Among the entries, find the lines with the string "document" and copy them.
*** Given information ***
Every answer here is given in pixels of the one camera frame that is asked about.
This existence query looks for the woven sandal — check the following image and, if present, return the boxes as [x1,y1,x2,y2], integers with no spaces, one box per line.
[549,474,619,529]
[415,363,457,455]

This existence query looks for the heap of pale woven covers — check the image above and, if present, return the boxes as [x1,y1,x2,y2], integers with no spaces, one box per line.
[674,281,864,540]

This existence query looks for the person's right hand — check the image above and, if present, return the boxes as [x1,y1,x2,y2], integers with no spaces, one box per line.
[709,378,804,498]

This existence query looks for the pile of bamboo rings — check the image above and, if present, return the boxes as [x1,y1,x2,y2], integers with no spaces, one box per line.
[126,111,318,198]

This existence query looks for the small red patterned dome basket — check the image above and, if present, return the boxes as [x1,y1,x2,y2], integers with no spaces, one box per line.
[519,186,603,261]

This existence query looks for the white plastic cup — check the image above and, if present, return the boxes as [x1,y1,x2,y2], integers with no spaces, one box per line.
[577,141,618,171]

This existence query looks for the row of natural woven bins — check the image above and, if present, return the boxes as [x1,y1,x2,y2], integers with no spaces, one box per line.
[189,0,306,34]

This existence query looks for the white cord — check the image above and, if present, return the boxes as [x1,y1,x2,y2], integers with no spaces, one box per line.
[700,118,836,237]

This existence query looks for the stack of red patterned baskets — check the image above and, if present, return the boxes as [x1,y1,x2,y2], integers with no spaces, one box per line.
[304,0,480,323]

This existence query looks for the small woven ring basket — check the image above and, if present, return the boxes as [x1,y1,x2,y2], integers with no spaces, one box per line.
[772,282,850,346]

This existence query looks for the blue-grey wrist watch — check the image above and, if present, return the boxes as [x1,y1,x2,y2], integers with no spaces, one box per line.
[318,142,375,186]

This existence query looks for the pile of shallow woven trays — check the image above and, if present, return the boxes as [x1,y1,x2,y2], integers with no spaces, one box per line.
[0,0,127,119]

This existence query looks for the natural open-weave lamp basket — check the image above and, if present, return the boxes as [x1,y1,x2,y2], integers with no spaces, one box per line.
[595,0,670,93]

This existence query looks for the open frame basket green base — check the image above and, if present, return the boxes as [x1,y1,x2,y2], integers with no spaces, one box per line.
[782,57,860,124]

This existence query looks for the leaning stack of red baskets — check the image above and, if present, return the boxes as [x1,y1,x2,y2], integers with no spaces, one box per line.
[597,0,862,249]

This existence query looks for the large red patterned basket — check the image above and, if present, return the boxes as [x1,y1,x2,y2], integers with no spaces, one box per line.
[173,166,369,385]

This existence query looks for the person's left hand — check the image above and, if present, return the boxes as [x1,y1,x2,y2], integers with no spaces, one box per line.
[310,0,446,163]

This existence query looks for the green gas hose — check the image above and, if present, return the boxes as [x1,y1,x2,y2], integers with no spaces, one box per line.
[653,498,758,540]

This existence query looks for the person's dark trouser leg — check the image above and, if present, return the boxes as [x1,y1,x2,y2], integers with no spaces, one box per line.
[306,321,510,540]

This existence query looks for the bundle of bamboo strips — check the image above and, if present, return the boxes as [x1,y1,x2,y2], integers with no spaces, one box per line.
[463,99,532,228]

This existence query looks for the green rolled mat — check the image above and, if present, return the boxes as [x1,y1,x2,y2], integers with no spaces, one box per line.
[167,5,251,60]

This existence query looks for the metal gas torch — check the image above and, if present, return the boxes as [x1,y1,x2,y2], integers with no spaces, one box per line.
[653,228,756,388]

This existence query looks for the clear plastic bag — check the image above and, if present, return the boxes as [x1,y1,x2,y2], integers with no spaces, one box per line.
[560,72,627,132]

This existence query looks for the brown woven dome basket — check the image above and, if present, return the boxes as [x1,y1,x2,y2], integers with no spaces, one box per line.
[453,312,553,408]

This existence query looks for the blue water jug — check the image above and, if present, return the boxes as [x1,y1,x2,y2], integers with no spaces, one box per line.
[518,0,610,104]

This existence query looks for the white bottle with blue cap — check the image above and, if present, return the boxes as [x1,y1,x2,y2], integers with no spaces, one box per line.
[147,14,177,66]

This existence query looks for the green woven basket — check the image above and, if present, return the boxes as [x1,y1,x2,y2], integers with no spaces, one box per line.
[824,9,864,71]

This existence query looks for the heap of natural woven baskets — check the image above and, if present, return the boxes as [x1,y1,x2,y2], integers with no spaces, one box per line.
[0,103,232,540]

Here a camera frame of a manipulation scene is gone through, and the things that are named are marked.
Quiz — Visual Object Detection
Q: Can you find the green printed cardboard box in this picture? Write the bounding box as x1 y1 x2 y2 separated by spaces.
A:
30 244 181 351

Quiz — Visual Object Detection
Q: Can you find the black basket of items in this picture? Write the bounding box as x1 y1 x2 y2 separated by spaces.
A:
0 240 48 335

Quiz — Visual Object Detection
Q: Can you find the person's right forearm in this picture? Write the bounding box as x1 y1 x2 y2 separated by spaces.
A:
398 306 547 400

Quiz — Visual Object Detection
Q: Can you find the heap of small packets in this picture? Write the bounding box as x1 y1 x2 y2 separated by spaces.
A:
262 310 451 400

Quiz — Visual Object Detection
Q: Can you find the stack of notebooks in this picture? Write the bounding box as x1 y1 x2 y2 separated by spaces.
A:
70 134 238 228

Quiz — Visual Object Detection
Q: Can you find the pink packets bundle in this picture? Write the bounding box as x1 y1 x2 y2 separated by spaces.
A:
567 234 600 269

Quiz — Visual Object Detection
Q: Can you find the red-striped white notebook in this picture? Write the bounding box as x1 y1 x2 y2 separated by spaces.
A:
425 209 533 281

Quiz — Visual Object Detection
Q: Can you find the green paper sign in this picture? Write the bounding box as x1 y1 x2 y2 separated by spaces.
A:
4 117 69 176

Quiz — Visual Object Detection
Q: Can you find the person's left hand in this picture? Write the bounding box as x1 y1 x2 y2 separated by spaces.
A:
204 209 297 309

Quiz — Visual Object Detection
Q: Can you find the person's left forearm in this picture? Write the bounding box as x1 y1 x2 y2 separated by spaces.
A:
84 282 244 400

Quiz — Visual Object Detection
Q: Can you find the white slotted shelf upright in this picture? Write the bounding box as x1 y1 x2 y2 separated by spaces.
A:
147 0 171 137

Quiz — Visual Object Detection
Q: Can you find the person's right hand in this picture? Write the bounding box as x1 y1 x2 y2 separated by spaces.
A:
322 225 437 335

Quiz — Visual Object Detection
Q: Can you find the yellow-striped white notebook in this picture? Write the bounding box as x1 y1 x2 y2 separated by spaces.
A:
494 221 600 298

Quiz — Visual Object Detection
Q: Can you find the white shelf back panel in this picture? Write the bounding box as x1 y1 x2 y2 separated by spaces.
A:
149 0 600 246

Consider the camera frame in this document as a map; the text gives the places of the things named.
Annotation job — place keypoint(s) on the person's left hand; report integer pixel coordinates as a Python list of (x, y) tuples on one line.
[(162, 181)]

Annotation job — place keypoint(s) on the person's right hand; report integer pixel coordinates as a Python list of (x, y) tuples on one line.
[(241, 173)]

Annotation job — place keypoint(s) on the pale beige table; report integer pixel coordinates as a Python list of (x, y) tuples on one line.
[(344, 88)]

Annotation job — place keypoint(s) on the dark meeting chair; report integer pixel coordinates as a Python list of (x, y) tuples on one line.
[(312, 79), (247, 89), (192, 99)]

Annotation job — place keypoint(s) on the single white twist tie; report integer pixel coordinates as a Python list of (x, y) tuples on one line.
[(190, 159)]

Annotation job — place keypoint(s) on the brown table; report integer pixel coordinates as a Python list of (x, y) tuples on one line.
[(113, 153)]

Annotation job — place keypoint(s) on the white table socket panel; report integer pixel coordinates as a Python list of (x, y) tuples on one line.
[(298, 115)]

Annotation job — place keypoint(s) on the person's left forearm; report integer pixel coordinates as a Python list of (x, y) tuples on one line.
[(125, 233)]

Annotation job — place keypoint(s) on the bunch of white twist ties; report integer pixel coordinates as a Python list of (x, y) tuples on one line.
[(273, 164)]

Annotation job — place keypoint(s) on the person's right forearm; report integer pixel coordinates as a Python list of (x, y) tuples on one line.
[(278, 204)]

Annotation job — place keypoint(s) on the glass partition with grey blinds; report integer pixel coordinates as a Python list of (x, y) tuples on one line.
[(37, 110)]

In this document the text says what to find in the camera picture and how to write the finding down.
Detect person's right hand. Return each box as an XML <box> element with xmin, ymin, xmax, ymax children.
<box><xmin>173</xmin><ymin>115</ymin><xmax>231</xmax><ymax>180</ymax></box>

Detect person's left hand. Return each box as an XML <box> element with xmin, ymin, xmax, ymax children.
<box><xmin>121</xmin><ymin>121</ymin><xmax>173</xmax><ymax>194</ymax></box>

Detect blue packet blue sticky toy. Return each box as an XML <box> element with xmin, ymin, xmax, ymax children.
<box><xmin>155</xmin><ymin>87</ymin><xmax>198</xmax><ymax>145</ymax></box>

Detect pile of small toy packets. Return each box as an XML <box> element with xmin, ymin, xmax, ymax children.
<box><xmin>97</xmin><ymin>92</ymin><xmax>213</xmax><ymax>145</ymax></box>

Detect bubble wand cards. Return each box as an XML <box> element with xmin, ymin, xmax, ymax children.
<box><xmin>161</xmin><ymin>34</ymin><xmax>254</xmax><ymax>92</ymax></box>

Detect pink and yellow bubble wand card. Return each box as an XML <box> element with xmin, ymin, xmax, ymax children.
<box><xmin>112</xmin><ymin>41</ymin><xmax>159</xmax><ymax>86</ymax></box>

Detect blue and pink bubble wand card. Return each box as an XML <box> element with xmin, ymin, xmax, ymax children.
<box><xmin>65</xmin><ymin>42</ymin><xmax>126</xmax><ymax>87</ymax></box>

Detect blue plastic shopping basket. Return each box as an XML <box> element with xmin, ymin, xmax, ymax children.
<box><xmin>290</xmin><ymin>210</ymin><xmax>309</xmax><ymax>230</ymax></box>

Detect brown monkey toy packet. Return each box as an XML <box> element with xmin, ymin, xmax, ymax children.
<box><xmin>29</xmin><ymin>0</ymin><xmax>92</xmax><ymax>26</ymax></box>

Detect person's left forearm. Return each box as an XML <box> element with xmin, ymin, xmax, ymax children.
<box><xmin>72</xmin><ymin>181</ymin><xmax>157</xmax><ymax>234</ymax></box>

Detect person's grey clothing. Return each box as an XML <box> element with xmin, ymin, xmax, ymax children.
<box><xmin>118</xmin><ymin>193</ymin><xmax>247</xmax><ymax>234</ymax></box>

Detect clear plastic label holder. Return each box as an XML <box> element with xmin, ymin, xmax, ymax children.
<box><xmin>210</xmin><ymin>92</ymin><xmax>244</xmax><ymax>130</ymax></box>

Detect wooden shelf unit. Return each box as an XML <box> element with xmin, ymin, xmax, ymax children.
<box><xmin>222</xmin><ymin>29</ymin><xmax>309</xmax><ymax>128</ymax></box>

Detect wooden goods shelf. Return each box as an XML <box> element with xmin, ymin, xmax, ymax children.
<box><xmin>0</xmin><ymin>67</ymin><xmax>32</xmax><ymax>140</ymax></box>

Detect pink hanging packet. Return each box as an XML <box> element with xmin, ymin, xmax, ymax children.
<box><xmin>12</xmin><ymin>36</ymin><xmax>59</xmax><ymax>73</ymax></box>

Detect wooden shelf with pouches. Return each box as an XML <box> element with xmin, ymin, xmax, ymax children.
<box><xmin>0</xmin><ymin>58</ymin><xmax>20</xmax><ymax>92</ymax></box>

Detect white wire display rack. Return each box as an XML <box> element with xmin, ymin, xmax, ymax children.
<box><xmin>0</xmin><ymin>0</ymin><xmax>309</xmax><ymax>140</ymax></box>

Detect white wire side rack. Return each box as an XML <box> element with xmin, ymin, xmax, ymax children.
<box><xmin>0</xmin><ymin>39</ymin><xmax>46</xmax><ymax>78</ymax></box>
*** End of Given information ***
_Response box_:
Consider the camera frame in this document as a map; the text gives the places of the things named.
In this document the text says what to find in the camera picture and how to write the finding down.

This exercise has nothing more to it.